Sri Lanka Local Government
Because Sri Lanka is a unitary rather than a federal state,
local government institutions have had a very limited role in the
political process. The country traditionally has been divided
into nine provinces, which had played an important administrative
role during the British colonial era. The principal local
government subdivisions since the early 1980s have been the
twenty-four administrative districts
(see
fig. 1). Before 1981
each district contained administrative offices representing most
national-level ministries and known collectively as
kachcheri (government offices). Two officers of major
significance at the district level were the government agent and
the district minister. Government agents, appointed by the
central government, traced their origins to the colonial era, but
the office of district minister, which was filled by individuals
concurrently serving as members of Parliament, was created after
1978. Because of the district ministers' access to central
government funds for patronage purposes, they tended to diminish
the power and influence of the government agents.

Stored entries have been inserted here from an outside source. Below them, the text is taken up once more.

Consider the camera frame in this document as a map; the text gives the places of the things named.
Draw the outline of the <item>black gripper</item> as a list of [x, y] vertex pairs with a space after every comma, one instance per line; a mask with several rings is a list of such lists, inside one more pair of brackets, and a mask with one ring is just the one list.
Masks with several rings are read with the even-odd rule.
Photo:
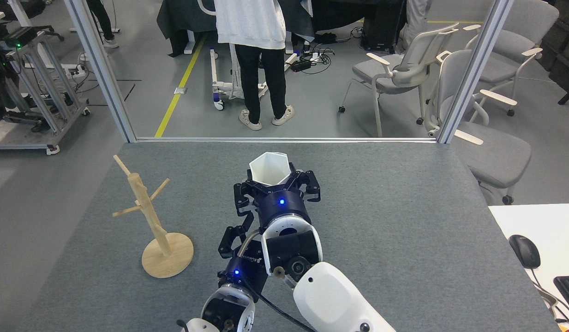
[[259, 182], [247, 179], [234, 185], [234, 205], [237, 215], [258, 211], [260, 230], [265, 231], [277, 217], [293, 213], [311, 223], [305, 201], [320, 202], [320, 185], [314, 172], [292, 172], [287, 179], [287, 190], [270, 190]]
[[219, 287], [227, 283], [238, 285], [248, 290], [251, 296], [259, 296], [263, 292], [268, 277], [262, 245], [260, 243], [248, 244], [242, 257], [238, 256], [240, 246], [232, 249], [232, 244], [237, 237], [242, 243], [245, 241], [253, 219], [253, 212], [247, 212], [242, 225], [230, 225], [225, 229], [218, 252], [223, 259], [231, 259], [227, 268], [217, 273], [217, 285]]

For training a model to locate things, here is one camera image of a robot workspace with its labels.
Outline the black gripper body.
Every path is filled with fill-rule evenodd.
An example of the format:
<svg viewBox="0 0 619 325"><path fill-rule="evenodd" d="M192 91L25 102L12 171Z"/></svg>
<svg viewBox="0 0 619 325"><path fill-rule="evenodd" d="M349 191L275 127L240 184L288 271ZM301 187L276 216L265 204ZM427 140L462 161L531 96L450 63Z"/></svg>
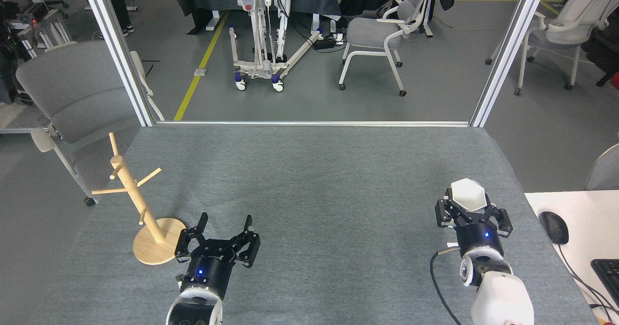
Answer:
<svg viewBox="0 0 619 325"><path fill-rule="evenodd" d="M238 248L223 239L207 239L192 251L189 268L180 281L180 290L202 287L225 298Z"/></svg>
<svg viewBox="0 0 619 325"><path fill-rule="evenodd" d="M456 226L456 237L460 256L479 247L490 247L502 256L502 246L497 233L497 226L492 222L469 223Z"/></svg>

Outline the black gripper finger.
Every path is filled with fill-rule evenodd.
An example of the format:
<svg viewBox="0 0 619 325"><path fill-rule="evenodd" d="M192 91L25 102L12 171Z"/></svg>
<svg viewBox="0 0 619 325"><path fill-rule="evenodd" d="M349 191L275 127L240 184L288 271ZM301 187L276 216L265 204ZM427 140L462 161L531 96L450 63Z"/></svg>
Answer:
<svg viewBox="0 0 619 325"><path fill-rule="evenodd" d="M436 202L435 215L436 223L441 228L467 225L467 209L450 195Z"/></svg>
<svg viewBox="0 0 619 325"><path fill-rule="evenodd" d="M192 239L197 239L199 246L205 244L203 236L204 228L208 221L207 212L203 212L198 224L190 229L184 228L181 230L179 239L177 240L175 257L177 261L190 261L190 252L188 251L189 243Z"/></svg>
<svg viewBox="0 0 619 325"><path fill-rule="evenodd" d="M481 222L492 226L499 236L509 237L513 231L513 225L506 209L489 204L483 208L483 211Z"/></svg>
<svg viewBox="0 0 619 325"><path fill-rule="evenodd" d="M243 232L232 238L232 250L235 253L235 261L245 268L251 268L257 256L261 244L260 236L252 227L252 216L247 215Z"/></svg>

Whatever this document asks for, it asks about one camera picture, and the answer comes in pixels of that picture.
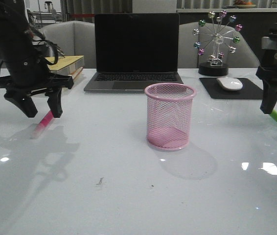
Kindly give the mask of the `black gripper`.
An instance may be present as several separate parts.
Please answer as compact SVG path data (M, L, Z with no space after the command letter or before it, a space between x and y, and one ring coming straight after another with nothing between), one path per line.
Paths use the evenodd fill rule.
M25 94L32 93L33 90L48 90L46 96L50 111L54 118L60 118L63 113L62 88L72 88L72 77L52 73L47 66L49 61L40 52L9 52L2 58L9 75L0 76L0 88L22 93L5 94L4 98L18 107L28 118L32 118L38 111L32 98Z
M263 82L263 98L260 106L264 114L271 114L277 103L277 26L270 28L262 37L261 46L264 51L260 66L256 72Z

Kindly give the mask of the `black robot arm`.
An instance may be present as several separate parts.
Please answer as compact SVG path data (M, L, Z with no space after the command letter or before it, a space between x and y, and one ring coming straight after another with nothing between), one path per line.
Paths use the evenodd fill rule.
M52 73L51 65L34 45L33 34L26 19L24 1L0 0L0 55L9 71L0 76L0 89L4 98L18 107L27 117L35 117L36 106L32 96L44 93L52 115L62 115L62 88L71 89L72 76Z

In 1981 the kachcheri system and the subdistrict
system of elective village and town councils were replaced by
district development councils and subdistrict-level units known
as pradeshiya mandalaya (divisional council) and
gramodaya mandalaya (village council)
(see
fig. 11). The
councils were created largely to satisfy minority aspirations for
local self-government and were designed to exercise a significant
measure of autonomy, especially--as the name implies--in the area
of economic planning and development. Although the district
development councils served in the late 1980s as conduits for
central government funds, they also had been granted the
authority to collect taxes and manage their own budgets and were
given responsibility for educational and cultural activities
within their spheres of jurisdiction. Each district council
consisted of some members appointed by the central government and
others elected by local constituents for four-year terms on the
basis of proportional representation. Their deliberations were
presided over by the district ministers who were, as mentioned,
members of Parliament (they did not in all cases represent in
Parliament the district in which they exercised this function);
government agents served as council secretaries.
The subdistrict-level mandalaya, or councils, were
designed to promote village-level democracy and provide support
for district development council programs. The changes
implemented in 1981 affected the 75 percent of the population
living in rural areas. Twelve municipal and thirty-eight urban
councils continued to function in urban areas in the late 1980s.